19 – A medicina não sabe como muitos remédios funcionam. E alguns simplesmente não funcionam
Você provavelmente já tomou paracetamol quando estava com febre. Já deve ter usado algum relaxante muscular para aliviar dores no corpo. Quem sabe tenha tomado isotretinoína, na adolescência, para tratar acne. Ou faça uso, hoje, de algum antidepressivo. Mas esses medicamentos têm uma característica em comum que você não conhece: seu “mecanismo de ação não é plenamente conhecido”. Leia bulas de remédio e você encontrará essa frase em muitos, mas muitos deles. Ela significa que a ciência não sabe, com exatidão, o que eles fazem dentro do organismo. Sabe quais são seus efeitos (tanto os desejados quanto os colaterais), comprova sua eficácia e segurança, geralmente possui teorias sobre o mecanismo de ação. Mas, a rigor, não sabe como aquilo funciona. Só sabe, empiricamente, que funciona. Ela também sabe que alguns remédios, inclusive, não funcionam. Ou até funcionam, mas da mesma forma que uma pílula de farinha funcionaria: como placebo. Um estudo1 de 2014 que avaliou antidepressivos concluiu que a maioria deles era indistinguível do placebo. Em tese, esses remédios deveriam aumentar os níveis de serotonina e/ou dopamina no cérebro. Algumas das drogas estudadas, entretanto, não demonstraram superioridade clinicamente significativa ao placebo (pílulas inócuas, sem efeito). Os pacientes que tomaram placebo também apresentaram níveis aumentados de serotonina – só que ela foi produzida pelo próprio organismo, sem nenhum medicamento.

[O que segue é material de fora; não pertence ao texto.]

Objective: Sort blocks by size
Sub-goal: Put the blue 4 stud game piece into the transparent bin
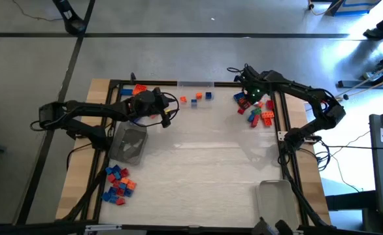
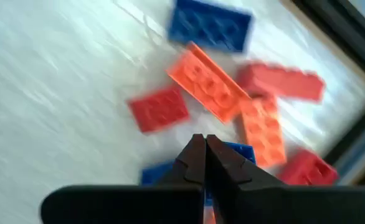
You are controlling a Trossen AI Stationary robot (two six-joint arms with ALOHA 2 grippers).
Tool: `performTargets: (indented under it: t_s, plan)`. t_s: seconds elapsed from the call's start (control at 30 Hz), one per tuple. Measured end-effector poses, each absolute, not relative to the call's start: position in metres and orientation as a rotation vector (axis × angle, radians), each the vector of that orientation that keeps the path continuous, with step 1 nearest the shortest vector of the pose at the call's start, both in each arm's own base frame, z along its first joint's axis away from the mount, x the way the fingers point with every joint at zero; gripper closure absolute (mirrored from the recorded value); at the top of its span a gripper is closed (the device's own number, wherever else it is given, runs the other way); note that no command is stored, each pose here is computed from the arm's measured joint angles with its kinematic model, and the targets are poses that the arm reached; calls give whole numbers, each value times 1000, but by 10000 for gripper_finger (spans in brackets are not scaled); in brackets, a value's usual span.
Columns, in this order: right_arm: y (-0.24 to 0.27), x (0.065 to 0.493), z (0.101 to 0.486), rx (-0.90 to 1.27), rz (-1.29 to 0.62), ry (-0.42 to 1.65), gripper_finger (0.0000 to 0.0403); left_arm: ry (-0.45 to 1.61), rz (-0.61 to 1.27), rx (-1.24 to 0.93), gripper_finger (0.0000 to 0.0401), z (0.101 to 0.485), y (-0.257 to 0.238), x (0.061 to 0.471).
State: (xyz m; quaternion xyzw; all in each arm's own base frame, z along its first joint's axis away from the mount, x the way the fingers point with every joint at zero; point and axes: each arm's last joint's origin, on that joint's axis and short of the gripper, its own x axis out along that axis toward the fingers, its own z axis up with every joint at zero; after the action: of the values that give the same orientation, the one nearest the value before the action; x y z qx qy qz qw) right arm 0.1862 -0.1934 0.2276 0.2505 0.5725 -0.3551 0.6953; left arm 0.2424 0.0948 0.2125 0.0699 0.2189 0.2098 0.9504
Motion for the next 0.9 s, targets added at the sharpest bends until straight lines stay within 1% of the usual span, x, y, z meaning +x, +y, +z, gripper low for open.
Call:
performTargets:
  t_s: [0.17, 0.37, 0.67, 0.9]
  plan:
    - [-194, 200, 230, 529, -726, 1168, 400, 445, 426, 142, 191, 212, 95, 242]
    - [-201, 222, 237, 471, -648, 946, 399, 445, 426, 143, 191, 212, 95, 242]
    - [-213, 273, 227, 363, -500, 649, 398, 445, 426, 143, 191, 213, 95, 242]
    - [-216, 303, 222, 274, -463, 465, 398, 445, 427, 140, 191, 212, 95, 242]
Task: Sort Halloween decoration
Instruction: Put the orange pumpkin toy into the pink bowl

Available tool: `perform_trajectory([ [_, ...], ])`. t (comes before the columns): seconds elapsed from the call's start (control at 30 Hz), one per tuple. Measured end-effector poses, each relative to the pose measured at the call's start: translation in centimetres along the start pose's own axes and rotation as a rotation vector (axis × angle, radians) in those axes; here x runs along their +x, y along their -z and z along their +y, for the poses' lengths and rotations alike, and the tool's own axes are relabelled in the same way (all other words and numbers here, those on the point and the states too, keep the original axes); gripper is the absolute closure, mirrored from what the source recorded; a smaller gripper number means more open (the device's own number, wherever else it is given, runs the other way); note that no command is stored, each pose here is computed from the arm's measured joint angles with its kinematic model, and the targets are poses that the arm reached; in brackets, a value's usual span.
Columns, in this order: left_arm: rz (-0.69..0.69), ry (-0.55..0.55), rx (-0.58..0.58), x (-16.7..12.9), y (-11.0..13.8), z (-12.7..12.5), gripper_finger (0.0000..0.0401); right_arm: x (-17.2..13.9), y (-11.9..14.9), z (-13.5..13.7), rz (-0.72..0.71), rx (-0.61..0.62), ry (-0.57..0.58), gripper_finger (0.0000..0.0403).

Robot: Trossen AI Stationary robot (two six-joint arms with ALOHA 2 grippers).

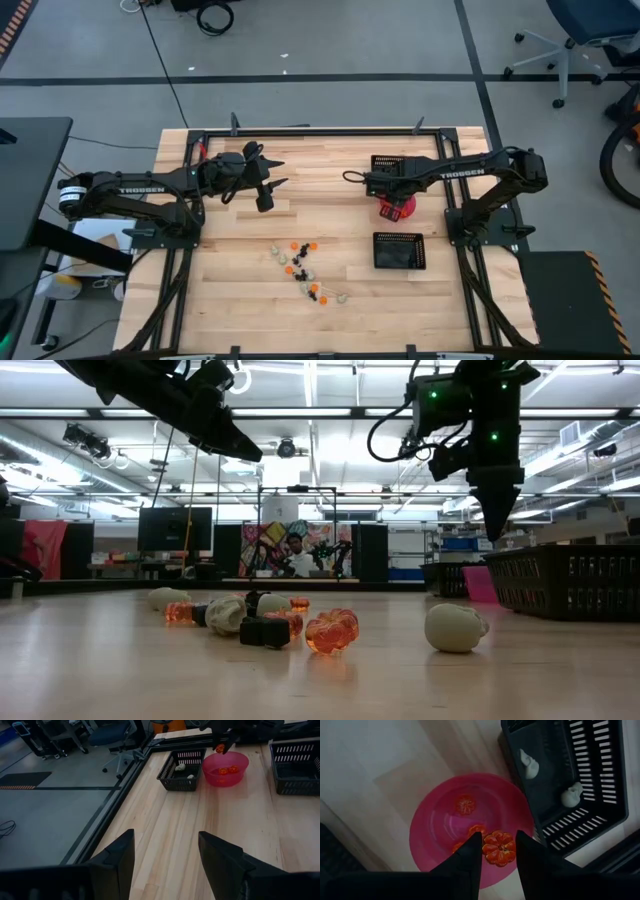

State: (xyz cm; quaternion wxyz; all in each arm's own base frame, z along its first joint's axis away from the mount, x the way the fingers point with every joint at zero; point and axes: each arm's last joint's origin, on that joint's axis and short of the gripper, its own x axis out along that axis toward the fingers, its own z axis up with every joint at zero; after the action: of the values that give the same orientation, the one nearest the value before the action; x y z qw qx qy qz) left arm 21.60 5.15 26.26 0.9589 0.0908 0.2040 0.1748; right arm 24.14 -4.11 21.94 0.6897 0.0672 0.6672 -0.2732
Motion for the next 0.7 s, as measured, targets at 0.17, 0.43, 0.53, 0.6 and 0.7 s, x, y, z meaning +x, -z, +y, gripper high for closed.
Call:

Fontes 1 Antidepressants and the Placebo Effect. I. Kirsch e outros, Harvard Medical School.

20 – O sistema como um todo precisa mudar. E existe um caminho
Os médicos entrevistados pela SUPER foram unânimes ao reconhecer problemas – e sugerir mudanças no próprio sistema de saúde. Tudo começa nas faculdades de medicina, com mais controle sobre a qualidade do ensino e novas abordagens, como disciplinas relativas ao trato com as pessoas. Depois vêm a valorização da profissão e o fortalecimento da confiança do paciente no médico (que também tem de saber conviver com as informações, nem sempre corretas, que os pacientes acham no Google). E termina numa mudança de foco – com a troca da lógica atual, voltada a procedimentos, pela ênfase na prevenção. “Devemos investir a maioria dos recursos na atenção básica”, diz Maria do Socorro de Souza, presidente do Conselho Nacional de Saúde. Para que o sistema, hoje na doença, mire no que realmente importa: a saúde.